Our current speed of data generation combined with storage capacity increases have given rise to new paradigms in computing. For example, according to the IBM's website, there are approximately 695,000 status updates and 11 million instant messages sent every minute on Facebook. However, many organizations have faced the problem of having a lot of data, but poor knowledge about them. Clustering methods help to automatically identify unobserved groups for a set of data objects, and are currently being radically transformed by the size, the variety and the nature of the available data, i.e., by so-called “Big Data”. This research program focuses on the development of scalable algorithms for Big data clustering. This will be achieved both by: (i) redesigning well-known successful serial algorithms for scalability, leveraging their main theoretical ideas; and (ii) developing new algorithms and heuristics using new programming paradigms associated with Big Data.
In summary, the objectives of this research program are :
A. Produce an extensive survey of the existing Big Data clustering methods in order to provide a complete panorama about which ones can be adapted to approach Big data.
B. Redesign successful serial clustering algorithms, leveraging their main theoretical ideas to work with the new programming paradigms and computational tools from Big Data.
C. Develop algorithms for semi-supervised Big Data clustering, incorporating supplementary information provided by the user into the clustering decision process.

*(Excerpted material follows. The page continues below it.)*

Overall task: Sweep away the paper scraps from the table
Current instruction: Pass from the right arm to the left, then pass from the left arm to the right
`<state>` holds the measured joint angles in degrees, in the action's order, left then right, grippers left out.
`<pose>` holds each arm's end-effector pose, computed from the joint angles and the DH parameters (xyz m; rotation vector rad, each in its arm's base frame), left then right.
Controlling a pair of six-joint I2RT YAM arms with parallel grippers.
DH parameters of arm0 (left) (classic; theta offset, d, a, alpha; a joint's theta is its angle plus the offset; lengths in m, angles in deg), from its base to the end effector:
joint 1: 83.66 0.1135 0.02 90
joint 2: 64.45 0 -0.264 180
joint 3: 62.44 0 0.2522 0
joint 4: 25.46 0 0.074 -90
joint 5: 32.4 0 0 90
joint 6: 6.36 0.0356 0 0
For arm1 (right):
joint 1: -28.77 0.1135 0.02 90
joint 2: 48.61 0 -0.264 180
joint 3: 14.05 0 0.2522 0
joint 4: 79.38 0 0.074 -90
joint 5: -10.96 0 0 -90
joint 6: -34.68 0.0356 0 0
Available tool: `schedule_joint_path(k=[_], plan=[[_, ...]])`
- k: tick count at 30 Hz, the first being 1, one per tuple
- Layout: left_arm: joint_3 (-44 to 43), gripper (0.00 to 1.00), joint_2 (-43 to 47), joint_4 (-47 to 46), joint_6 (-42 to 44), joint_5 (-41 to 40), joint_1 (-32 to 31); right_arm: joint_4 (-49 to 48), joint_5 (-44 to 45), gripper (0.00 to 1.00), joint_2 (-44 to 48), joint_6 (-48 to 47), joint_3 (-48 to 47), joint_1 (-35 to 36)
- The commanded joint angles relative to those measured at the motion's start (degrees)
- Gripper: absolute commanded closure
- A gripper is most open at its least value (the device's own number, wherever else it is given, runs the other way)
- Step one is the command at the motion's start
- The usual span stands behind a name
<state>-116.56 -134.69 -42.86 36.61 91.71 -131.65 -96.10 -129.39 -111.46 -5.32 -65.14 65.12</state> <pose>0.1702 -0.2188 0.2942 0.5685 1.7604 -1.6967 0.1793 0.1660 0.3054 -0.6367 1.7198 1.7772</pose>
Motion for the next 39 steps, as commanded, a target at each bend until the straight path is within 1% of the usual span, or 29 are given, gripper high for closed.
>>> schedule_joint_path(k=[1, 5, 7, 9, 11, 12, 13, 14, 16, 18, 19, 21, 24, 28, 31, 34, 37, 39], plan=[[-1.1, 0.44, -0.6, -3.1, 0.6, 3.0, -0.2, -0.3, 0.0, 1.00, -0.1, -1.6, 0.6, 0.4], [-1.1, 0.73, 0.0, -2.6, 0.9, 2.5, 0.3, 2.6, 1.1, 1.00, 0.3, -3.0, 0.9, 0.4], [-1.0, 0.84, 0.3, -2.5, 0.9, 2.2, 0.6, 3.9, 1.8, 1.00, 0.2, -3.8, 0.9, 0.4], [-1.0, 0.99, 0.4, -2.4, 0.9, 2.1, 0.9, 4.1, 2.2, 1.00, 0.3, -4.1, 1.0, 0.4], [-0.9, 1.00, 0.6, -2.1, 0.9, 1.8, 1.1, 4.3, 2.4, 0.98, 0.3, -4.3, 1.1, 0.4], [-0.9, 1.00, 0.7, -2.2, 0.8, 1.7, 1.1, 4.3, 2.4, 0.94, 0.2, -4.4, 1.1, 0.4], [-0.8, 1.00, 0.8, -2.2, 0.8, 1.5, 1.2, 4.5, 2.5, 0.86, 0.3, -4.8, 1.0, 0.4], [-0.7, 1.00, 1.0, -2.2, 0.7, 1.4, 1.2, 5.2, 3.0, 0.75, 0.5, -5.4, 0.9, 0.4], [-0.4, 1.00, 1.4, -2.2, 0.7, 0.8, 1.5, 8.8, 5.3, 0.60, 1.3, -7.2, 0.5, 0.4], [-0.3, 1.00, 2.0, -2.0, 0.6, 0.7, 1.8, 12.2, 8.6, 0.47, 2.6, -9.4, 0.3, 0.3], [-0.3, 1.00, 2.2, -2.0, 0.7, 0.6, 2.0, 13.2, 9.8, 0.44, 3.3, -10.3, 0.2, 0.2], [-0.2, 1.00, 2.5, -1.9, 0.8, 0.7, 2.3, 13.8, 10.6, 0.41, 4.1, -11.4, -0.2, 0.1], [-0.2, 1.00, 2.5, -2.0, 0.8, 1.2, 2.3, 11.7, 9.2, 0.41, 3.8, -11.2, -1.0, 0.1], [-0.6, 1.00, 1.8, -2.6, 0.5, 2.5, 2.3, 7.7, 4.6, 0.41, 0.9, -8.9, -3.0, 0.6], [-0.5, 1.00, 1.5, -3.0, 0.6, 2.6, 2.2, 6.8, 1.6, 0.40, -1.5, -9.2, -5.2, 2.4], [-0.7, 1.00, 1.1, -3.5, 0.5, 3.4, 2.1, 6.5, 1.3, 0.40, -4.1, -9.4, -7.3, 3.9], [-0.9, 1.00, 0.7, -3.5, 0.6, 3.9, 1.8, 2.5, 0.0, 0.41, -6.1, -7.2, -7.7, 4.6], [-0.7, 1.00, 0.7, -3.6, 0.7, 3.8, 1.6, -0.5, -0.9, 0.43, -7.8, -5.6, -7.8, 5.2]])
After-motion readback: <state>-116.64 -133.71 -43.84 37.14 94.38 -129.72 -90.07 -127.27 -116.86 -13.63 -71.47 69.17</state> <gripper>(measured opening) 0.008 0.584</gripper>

D. Develop Big Data clustering algorithms for new emerging applications.
E. Provide a repository of Big Data software and clustering algorithms with guaranteed effectiveness.
The software and algorithms developed in this research program are expected to constitute new benchmarks to the field, allowing larger datasets to be tackled with efficiency and effectiveness, leading to new insights in commerce, industry and academia. Moreover, given the Big Data expert shortage in Canada and worldwide, this research program will help to form and train specialists who will be able to master the scientific and technological issues emerging from the Big Data explosion.
In the long term, the findings of this research program will support data mining-driven decision making in the Internet of Things (IoT) era in which huge amounts of data are generated in real-time from the most varied sources and devices (e.g. vehicles, sensors, home appliances, etc.). By combining massive data processing, machine learning techniques and algorithms, IoT devices will be able to perform clustering as well as other classification tasks on a large scale.